Born in Glasgow in 1868, the son of a police superintendent, Mackintosh was apprenticed to the firm of John Hutchinson at the age of 16, and studied at night at the Glasgow School of Art. At school he and his friend and colleague Herbert MacNair met the Macdonald sisters, Margaret and Frances; Mackintosh would later marry Margaret. “The Four,” as they were known, collaborated on furniture, poster, and graphic design work and exhibited in Glasgow, London, Vienna, and Turin; their Glasgow Style became a recognized trend.
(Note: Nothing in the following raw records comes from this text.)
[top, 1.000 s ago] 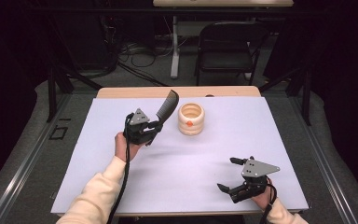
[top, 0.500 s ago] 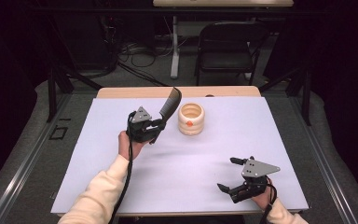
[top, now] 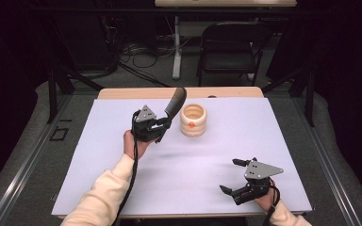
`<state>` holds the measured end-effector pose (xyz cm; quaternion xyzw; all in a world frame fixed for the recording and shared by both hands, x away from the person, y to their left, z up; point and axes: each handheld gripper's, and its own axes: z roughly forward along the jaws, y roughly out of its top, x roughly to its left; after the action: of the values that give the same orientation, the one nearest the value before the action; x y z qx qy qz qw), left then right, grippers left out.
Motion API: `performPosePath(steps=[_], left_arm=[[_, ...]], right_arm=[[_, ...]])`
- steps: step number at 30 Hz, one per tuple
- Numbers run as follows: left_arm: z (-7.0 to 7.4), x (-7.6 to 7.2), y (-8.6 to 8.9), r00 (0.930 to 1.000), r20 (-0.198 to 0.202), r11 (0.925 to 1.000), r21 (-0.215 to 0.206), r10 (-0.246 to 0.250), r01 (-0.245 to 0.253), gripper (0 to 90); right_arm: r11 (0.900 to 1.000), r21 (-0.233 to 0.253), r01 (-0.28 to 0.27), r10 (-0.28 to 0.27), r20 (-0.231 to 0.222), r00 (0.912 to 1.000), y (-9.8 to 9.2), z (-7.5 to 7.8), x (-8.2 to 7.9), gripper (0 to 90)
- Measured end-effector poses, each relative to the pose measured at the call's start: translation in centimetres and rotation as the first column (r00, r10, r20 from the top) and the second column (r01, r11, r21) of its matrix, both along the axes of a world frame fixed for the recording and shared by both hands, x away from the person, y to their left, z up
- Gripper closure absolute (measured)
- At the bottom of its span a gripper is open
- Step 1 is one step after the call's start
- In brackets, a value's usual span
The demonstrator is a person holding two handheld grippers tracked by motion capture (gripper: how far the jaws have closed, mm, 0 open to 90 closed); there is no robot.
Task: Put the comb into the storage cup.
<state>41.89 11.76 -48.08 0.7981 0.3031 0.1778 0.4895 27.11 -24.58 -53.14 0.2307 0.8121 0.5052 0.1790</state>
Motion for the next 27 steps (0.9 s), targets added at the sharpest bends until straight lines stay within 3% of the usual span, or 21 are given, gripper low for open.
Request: performPosePath(steps=[27], left_arm=[[0.9,1.1,-1.6,0.9999,0.015,0.998,-0.063,-0.003,0.004,72.0]], right_arm=[[1.0,0.001,-0.004,0.004,-0.001,1.0,0.0,0.0,0.1,0.0]])
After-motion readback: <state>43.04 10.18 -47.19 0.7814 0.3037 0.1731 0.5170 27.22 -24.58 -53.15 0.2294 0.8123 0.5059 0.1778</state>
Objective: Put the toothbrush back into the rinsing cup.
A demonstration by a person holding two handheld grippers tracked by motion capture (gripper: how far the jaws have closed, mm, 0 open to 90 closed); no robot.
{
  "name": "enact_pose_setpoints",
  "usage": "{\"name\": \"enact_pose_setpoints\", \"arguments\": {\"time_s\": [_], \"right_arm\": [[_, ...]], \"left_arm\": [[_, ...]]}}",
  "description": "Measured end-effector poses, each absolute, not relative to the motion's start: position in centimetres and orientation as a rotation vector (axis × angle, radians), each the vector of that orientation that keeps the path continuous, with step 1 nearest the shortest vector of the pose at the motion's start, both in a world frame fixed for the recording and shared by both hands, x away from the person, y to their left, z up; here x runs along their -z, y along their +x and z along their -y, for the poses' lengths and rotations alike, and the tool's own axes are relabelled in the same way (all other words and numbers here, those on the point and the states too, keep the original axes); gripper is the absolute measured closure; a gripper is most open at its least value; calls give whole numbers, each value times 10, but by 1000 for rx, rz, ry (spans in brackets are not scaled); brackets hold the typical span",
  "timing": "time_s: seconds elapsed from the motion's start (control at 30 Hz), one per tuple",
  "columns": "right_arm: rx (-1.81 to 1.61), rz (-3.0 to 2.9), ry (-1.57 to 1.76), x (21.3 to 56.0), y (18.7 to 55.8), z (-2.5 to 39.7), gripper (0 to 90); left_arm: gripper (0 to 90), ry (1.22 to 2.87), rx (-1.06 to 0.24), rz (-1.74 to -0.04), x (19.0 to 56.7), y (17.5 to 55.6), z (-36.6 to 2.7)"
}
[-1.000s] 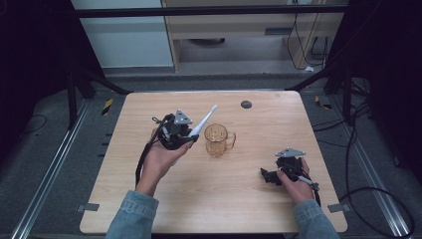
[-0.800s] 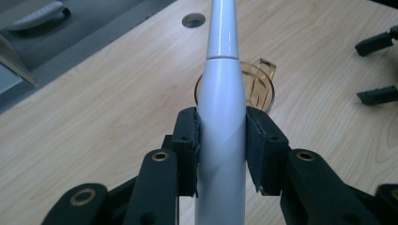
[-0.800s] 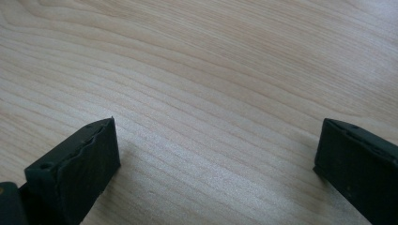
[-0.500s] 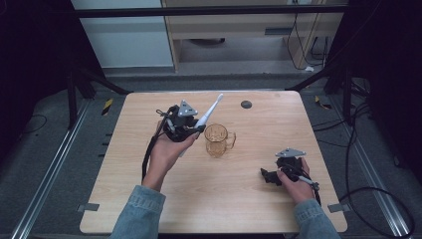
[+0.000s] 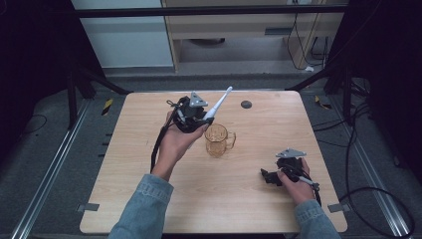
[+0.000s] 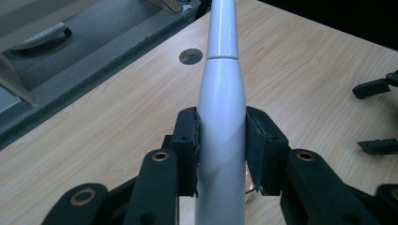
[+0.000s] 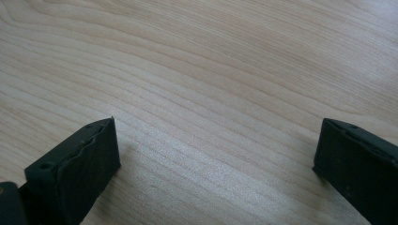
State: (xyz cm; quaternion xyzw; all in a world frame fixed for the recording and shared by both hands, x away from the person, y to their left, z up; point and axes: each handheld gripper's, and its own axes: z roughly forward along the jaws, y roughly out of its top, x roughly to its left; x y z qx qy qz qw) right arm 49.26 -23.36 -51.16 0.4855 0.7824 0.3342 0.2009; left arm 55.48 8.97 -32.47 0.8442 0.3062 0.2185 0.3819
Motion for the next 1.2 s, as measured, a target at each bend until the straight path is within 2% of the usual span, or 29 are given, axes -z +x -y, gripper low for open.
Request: {"name": "enact_pose_setpoints", "arguments": {"time_s": [0.8, 1.2], "right_arm": [[-940, -2197, 1340, 512, 495, 234, 4], [-941, -2197, 1337, 512, 495, 234, 6]], "left_arm": [[665, 2133, -576, -778, 317, 568, -74], [665, 2103, -503, -772, 314, 582, -65]]}}
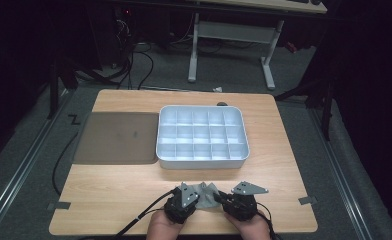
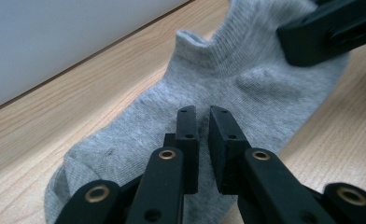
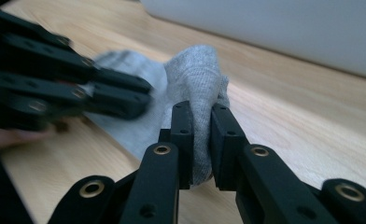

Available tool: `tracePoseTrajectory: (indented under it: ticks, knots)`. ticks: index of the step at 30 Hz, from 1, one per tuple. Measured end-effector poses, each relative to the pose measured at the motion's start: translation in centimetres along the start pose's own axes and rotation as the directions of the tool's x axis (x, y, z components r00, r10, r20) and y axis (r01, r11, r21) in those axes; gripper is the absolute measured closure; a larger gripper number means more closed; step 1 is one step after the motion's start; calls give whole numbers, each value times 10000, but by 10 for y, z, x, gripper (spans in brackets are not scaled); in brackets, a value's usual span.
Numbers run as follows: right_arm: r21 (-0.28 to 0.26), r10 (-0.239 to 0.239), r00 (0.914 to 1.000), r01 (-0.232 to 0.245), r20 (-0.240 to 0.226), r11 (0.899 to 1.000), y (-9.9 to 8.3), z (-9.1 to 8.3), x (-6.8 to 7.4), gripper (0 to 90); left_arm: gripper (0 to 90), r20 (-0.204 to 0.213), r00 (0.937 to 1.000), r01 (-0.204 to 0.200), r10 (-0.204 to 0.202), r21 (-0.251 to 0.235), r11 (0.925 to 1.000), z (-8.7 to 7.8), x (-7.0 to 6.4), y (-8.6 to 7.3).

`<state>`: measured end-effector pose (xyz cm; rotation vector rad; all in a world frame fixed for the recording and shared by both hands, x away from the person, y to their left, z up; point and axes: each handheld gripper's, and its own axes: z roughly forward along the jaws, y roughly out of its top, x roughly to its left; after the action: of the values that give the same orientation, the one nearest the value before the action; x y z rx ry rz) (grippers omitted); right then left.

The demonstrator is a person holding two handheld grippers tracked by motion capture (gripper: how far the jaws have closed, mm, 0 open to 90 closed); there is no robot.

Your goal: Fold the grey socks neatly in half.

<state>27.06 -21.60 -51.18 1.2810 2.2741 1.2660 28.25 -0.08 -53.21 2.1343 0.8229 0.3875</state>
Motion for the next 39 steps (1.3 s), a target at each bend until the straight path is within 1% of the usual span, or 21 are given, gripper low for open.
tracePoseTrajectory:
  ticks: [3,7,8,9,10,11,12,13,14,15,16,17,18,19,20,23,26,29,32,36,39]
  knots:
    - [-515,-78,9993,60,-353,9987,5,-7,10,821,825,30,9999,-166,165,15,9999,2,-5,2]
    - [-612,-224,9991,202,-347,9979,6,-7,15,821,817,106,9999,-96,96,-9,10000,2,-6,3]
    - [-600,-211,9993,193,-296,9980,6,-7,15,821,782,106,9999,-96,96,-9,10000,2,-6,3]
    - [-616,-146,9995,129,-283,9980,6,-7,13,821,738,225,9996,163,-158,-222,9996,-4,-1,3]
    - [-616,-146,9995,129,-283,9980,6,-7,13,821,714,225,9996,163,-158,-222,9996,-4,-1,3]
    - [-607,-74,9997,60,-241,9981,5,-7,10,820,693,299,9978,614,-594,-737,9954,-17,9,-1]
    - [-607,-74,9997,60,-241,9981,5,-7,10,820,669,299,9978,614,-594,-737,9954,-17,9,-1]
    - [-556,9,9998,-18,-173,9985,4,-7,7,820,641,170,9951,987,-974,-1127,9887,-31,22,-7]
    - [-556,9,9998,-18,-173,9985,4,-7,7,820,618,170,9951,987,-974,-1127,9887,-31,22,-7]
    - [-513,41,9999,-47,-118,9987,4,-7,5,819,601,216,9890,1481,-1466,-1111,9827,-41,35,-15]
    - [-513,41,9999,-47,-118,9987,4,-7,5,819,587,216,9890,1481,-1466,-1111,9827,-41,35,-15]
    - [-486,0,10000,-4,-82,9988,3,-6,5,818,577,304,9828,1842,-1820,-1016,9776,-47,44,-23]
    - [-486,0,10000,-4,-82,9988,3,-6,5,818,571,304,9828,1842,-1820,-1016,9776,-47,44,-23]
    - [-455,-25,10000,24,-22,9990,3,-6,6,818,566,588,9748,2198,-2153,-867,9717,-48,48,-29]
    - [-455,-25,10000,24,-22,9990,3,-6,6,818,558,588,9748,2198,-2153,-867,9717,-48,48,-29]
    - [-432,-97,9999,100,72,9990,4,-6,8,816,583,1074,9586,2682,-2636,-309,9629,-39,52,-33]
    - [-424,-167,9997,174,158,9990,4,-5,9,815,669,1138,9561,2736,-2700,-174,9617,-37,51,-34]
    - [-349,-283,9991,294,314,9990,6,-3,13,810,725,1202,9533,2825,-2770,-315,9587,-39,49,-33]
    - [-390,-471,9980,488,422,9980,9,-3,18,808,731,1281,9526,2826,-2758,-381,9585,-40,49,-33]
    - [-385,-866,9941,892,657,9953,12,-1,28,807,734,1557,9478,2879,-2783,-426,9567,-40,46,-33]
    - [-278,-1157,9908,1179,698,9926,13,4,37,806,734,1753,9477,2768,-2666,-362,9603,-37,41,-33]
Mackintosh’s underlying philosophy was that each design should represent a total work of art, with each detail carefully crafted and supporting the whole.

At the age of 21, Mackintosh joined the firm of Honeyman and Keppie as an architectural assistant and one year later won a traveling scholarship that allowed him to tour Italy, France, and Belgium before settling down to work. At 25 years of age, he created his first major architectural work, the Glasgow Herald building. He disregarded Greek and Roman styles as unsuitable for Scotland’s climate and needs, instead adapting the Scottish Baronial style to modern society. More designs followed, including the Glasgow School of Art (now known as the Mackintosh Building), Queen’s Cross Church, tearoom interiors for Miss Kate Cranston, and the private houses Windyhill and The Hill House. His designs were known for their elegance, clarity of spatial concepts, skillful use of natural and artificial lighting, and wonderful detailing.

In 1900, Mackintosh and Margaret Macdonald married. They continued their professional collaboration at home and abroad, successfully competing in Germany and at exhibitions in Vienna and Turin. They also designed the Warndorfer Music Salon in Vienna and the Exhibition Room in Moscow.

In 1904, at the age of 36, Mackintosh became a partner in Honeyman and Keppie, and until 1913 he worked on various commissions throughout central Scotland. He unsuccessfully tried to establish his own practice. In 1914, he and his wife moved to the Suffolk coastline, where Mackintosh painted wonderful flower studies in watercolor. The couple moved to London in 1915, where, until 1923, he designed fabrics, furniture, and book covers. This work displayed a bold new style of decoration; one using primary colors and geometric motifs, but England ignored it.

By 1923, Mackintosh gave up his work in architecture and he and Margaret moved to the south of France, where he turned his artistic attentions to landscape painting. He returned to London in 1927 for treatment of cancer; he died in 1928 at the age of 60. Margaret died five years later.